• **TASK BRIEF**
How many lines in the listing below contain the string "target"? Say only the number.

• **EXERCISE MATERIAL**
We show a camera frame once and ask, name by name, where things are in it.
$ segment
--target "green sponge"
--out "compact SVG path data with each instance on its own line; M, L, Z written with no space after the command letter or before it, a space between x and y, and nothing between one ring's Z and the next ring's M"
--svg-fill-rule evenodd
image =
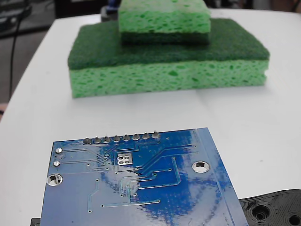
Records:
M263 85L264 46L233 20L211 23L208 46L122 46L118 22L82 27L68 59L73 96Z
M123 0L125 43L209 43L210 11L203 0Z

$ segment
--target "black plastic part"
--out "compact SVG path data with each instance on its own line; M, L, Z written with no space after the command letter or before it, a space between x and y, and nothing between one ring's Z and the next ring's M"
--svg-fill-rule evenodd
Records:
M41 218L33 218L30 223L30 226L40 226L40 223L41 223Z
M301 190L286 190L239 200L249 226L301 226ZM33 218L31 226L40 226Z

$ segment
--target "blue object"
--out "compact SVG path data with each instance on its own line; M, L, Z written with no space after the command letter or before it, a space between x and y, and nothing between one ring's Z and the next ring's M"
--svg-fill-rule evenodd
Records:
M248 225L207 128L54 142L41 226L119 225Z

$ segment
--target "light green sponge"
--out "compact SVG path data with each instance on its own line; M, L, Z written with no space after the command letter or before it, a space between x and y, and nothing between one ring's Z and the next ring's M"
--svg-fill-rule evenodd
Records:
M118 22L84 26L68 59L72 94L264 84L269 52L253 35L229 19L212 19L211 35L208 46L122 46Z
M209 43L203 0L123 0L119 31L126 43Z

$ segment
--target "dark green scouring pad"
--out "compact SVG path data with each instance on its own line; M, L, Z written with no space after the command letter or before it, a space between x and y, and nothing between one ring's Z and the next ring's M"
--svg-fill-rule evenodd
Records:
M122 46L118 22L81 28L68 59L73 97L263 85L269 52L230 19L211 44Z
M203 0L123 0L123 43L209 43L210 11Z

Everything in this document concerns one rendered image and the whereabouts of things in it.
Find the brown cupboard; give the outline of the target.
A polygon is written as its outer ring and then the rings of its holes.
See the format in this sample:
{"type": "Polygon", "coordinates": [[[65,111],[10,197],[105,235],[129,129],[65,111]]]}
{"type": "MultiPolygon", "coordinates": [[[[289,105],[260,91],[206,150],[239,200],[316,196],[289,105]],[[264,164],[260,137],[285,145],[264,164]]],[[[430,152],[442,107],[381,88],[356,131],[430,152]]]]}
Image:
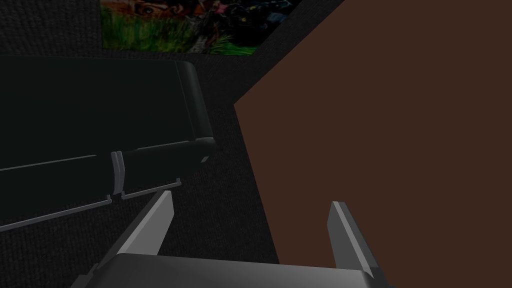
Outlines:
{"type": "Polygon", "coordinates": [[[340,201],[396,288],[512,288],[512,0],[345,0],[234,107],[281,264],[340,201]]]}

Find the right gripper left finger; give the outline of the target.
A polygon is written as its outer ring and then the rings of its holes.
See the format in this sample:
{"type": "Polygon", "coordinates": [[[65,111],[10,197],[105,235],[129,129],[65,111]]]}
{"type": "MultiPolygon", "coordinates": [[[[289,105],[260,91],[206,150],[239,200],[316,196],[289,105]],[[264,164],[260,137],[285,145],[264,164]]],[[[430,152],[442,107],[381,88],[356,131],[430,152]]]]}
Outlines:
{"type": "Polygon", "coordinates": [[[101,268],[117,254],[156,255],[174,217],[170,190],[156,192],[98,264],[101,268]]]}

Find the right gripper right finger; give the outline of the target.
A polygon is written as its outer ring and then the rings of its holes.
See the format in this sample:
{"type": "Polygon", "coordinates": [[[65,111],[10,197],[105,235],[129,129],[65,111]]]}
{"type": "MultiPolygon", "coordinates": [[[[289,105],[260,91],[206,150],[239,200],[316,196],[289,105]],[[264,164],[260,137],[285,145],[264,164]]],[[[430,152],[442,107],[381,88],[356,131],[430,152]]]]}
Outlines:
{"type": "Polygon", "coordinates": [[[345,202],[331,203],[327,230],[337,269],[361,270],[380,278],[380,267],[345,202]]]}

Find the dark sofa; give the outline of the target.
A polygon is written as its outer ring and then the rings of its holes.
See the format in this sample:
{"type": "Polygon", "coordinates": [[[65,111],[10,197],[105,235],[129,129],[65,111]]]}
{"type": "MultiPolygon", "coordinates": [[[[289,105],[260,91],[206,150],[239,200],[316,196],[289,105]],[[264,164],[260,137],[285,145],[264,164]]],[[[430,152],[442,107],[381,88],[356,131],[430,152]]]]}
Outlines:
{"type": "Polygon", "coordinates": [[[216,151],[186,61],[0,55],[0,232],[162,190],[216,151]]]}

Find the colourful wall picture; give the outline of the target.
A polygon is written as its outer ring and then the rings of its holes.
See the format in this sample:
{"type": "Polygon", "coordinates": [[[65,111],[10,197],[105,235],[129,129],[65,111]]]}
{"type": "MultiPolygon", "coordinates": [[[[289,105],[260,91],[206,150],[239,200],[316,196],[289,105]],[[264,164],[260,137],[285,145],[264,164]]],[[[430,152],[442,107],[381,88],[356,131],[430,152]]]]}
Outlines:
{"type": "Polygon", "coordinates": [[[99,0],[107,50],[251,56],[303,0],[99,0]]]}

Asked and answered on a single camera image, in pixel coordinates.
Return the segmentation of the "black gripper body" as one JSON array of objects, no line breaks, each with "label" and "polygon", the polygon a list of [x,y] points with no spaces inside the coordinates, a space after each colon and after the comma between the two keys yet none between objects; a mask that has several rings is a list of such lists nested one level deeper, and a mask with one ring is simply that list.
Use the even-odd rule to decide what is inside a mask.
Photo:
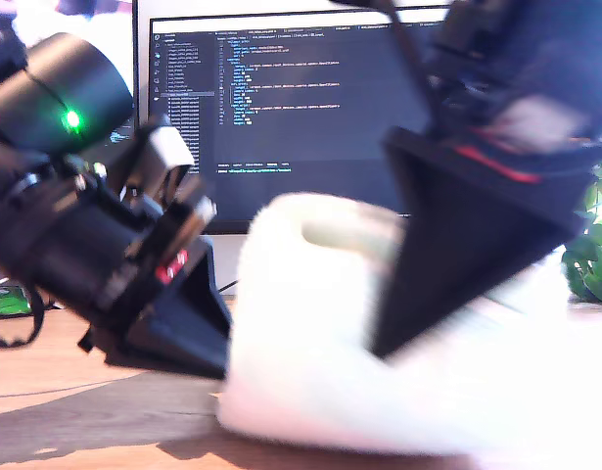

• **WRITTEN RESPONSE**
10